### TASK ITEM
All lines below are to be output exactly as they stand.

### DATASET EXTRACT
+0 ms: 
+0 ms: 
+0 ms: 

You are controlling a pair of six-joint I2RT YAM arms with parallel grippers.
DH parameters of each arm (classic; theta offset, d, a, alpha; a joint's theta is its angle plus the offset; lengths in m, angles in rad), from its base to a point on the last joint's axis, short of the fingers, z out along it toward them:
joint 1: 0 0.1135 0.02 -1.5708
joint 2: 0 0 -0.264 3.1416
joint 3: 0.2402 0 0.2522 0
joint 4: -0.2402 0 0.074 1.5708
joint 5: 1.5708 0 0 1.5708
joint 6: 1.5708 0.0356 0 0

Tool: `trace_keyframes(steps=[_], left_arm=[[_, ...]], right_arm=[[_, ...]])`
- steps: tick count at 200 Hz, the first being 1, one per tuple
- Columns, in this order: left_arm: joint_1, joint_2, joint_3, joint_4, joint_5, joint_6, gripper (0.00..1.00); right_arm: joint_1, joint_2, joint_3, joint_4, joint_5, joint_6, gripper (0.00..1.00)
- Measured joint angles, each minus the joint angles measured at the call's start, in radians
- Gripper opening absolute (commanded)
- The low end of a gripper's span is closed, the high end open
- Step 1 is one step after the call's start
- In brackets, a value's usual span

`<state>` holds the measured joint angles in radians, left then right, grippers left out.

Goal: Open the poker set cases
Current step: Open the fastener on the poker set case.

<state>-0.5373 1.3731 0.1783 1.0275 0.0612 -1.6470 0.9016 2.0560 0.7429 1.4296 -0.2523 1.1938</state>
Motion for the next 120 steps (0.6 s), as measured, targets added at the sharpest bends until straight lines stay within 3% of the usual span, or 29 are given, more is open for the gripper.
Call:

### EXERCISE ANSWER
+0 ms: 
+0 ms: 
+0 ms: 

You are controlling a pair of six-joint I2RT YAM arms with parallel grippers.
DH parameters of each arm (classic; theta offset, d, a, alpha; a joint's theta is its angle plus the offset; lengths in m, angles in rad), from its base to a point on the last joint's axis, short of the fingers, z out along it toward them:
joint 1: 0 0.1135 0.02 -1.5708
joint 2: 0 0 -0.264 3.1416
joint 3: 0.2402 0 0.2522 0
joint 4: -0.2402 0 0.074 1.5708
joint 5: 1.5708 0 0 1.5708
joint 6: 1.5708 0.0356 0 0

Tool: `trace_keyframes(steps=[_], left_arm=[[_, ...]], right_arm=[[_, ...]])`
- steps: tick count at 200 Hz, the first being 1, one per tuple
- Columns, in this order: left_arm: joint_1, joint_2, joint_3, joint_4, joint_5, joint_6, gripper (0.00..1.00); right_arm: joint_1, joint_2, joint_3, joint_4, joint_5, joint_6, gripper (0.00..1.00)
- Measured joint angles, each minus the joint angles measured at the call's start, in radians
- Gripper opening absolute (commanded)
- The low end of a gripper's span is closed, the high end open
- Step 1 is one step after the call's start
- In brackets, a value's usual span

`<state>` holds the measured joint angles in radians, left then right, grippers left out.

Goal: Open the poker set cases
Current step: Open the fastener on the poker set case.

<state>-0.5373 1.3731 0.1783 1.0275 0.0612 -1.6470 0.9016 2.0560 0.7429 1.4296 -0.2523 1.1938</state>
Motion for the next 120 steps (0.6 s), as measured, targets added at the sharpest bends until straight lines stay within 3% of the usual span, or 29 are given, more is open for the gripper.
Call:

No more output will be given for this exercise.